シャドーバンクのリスクがユーロ圏銀行に波及、ECBが警告

欧州中央銀行(ECB)は5月30日、ユーロ圏の銀行とシャドーバンク(非銀行金融仲介機関=NBFI)の間のリスクの波及に関する分析結果をまとめ、ヘッジファンドや保険会社、資産運用会社などが重大な問題に直面した場合、ユーロ圏の大手銀行が深刻な打撃を受ける恐れがあると警告した。
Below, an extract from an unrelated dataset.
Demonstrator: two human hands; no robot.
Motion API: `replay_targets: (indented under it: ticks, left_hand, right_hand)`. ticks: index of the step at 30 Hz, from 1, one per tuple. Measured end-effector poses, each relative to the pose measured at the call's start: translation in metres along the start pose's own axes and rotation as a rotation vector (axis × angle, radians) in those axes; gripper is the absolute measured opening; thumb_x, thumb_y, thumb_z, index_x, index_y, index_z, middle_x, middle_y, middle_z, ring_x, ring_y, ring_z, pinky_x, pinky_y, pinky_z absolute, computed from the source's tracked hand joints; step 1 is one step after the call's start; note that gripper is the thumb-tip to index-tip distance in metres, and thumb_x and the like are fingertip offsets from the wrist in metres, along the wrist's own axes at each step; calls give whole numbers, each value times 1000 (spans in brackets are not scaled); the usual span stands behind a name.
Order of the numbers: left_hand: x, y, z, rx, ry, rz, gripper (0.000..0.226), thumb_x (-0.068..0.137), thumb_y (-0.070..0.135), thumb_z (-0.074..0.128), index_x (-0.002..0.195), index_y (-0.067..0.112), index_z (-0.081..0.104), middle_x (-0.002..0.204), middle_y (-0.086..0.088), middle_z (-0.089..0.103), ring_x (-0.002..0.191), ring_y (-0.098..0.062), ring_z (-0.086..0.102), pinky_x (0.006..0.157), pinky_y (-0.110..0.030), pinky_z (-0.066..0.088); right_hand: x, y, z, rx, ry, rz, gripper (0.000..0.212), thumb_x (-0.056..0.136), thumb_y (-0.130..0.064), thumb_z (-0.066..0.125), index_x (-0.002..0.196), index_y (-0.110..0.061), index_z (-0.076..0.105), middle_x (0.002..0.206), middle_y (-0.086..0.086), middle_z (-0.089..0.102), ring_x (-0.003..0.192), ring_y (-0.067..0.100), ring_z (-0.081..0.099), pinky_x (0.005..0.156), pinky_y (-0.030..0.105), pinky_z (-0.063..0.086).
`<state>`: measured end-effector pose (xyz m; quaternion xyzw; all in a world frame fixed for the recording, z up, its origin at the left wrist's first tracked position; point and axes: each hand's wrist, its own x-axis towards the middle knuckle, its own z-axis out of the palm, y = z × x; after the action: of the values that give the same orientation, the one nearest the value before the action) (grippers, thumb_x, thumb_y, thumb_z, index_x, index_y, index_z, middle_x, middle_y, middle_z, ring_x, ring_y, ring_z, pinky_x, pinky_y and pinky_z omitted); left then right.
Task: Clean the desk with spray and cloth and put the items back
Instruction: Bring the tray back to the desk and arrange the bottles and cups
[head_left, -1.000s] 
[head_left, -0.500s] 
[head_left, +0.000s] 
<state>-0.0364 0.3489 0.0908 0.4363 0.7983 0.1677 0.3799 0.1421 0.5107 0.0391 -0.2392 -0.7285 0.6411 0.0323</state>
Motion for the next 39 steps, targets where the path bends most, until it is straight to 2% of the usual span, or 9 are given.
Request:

ECBによると、ユーロ圏の銀行ではシャドーバンクによる預金やレポ取引などの資金が負債の13%を占め、大手行では15%を超える。シャドーバンクへの依存が高まることで、ユーロ圏の銀行は流動性や信用リスクに対してますます脆弱になっており、ファンドや年金基金などが資金流出に見舞われるなどで資金を引き揚げた場合、銀行に深刻な影響が及び、資金調達圧力が高まる可能性があると指摘している。

ECBはストレス時に銀行から資金が引き出される可能性を最大のリスクと位置づけ、「個人や法人顧客の預金に比べれば規模が小さいものの、ノンバンクからの預金は市場環境の変化に対して特に脆弱な可能性がある」と指摘する。

潜在的なリスク波及のもう1つの経路は、シャドーバンクが資産の売却を余儀なくされるケースで、デリバティブ取引などで銀行に損失が生じる恐れがあると分析している。